» **DATASET EXCERPTS**:
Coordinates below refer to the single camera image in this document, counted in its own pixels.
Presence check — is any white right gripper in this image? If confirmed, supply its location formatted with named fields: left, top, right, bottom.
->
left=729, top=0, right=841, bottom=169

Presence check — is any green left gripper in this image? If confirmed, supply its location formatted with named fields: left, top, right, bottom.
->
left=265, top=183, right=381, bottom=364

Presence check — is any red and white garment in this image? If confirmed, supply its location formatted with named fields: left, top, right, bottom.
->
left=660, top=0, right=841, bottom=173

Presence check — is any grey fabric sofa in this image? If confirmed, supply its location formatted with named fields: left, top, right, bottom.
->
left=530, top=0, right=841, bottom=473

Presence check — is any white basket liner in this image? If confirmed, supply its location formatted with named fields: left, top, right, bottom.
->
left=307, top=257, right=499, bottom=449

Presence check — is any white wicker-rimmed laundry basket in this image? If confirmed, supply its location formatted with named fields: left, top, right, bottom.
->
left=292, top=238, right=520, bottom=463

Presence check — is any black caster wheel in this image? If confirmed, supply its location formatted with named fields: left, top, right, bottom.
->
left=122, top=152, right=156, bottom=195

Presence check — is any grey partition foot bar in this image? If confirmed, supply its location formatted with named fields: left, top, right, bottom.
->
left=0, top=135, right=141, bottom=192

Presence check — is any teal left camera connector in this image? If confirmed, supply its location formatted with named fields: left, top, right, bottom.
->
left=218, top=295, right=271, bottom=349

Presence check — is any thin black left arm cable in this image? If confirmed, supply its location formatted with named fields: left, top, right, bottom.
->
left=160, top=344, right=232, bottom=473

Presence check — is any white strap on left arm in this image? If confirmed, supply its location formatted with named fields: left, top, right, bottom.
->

» **WHAT IS EXPECTED**:
Copy out every line of the listing where the word "black" occurs.

» **COMPLETED EXERCISE**:
Presence check — is any black caster wheel in this image? If confirmed, supply its location formatted with named fields: left, top, right, bottom.
Presence check — is any thin black left arm cable in this image? If confirmed, supply its location formatted with named fields: left, top, right, bottom.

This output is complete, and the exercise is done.